- Exercise objective:
Each line from the one that contains "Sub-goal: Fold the" down to the last line of the material should be retyped exactly as it stands.

- Information shown:
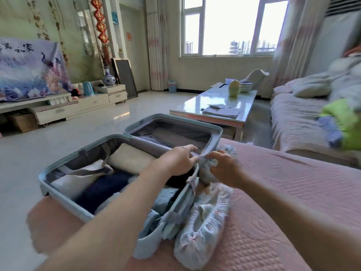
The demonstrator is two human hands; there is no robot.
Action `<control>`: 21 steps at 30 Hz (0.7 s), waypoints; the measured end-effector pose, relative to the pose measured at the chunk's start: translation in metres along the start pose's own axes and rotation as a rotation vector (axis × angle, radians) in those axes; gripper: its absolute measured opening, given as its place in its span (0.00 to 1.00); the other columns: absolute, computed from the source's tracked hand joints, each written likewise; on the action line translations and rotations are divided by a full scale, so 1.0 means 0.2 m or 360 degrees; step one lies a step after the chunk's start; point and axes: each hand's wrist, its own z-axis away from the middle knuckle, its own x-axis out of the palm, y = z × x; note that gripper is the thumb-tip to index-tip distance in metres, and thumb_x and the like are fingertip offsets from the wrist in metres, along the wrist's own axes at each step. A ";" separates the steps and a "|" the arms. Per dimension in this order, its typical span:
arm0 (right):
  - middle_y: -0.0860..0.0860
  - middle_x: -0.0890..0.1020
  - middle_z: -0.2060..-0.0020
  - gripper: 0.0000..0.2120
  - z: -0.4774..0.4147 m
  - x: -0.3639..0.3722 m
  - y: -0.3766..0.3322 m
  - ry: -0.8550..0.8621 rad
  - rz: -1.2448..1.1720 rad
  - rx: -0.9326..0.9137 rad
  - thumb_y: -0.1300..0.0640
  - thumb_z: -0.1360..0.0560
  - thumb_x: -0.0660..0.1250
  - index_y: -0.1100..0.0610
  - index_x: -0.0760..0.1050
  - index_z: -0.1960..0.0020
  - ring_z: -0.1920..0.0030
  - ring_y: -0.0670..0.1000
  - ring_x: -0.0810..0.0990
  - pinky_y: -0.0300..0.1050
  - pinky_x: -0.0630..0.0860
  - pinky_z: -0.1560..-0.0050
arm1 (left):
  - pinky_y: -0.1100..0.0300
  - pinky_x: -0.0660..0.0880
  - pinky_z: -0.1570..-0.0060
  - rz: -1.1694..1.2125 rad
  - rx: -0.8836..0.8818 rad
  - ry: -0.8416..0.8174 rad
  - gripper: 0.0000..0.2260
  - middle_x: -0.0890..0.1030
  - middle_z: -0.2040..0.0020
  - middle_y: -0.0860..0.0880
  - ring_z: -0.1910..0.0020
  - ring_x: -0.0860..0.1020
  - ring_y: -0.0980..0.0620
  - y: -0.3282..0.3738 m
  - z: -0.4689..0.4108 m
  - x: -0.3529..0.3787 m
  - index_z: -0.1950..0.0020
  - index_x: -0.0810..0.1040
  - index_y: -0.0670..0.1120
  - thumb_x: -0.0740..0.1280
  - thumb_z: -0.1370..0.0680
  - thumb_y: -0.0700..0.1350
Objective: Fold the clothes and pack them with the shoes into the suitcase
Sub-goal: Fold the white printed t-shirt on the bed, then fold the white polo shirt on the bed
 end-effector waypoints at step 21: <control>0.52 0.66 0.27 0.24 1.14 -1.15 2.35 0.0170 0.0371 0.1212 0.52 0.23 0.59 0.47 0.68 0.26 0.29 0.56 0.69 0.52 0.68 0.30 | 0.58 0.71 0.39 0.0074 0.0761 -0.0385 0.16 0.79 0.36 0.50 0.39 0.77 0.48 2.39 -0.94 1.65 0.31 0.72 0.52 0.61 0.18 0.49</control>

- Result:
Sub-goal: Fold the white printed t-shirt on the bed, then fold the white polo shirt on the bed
 end-effector waypoints at step 21: <control>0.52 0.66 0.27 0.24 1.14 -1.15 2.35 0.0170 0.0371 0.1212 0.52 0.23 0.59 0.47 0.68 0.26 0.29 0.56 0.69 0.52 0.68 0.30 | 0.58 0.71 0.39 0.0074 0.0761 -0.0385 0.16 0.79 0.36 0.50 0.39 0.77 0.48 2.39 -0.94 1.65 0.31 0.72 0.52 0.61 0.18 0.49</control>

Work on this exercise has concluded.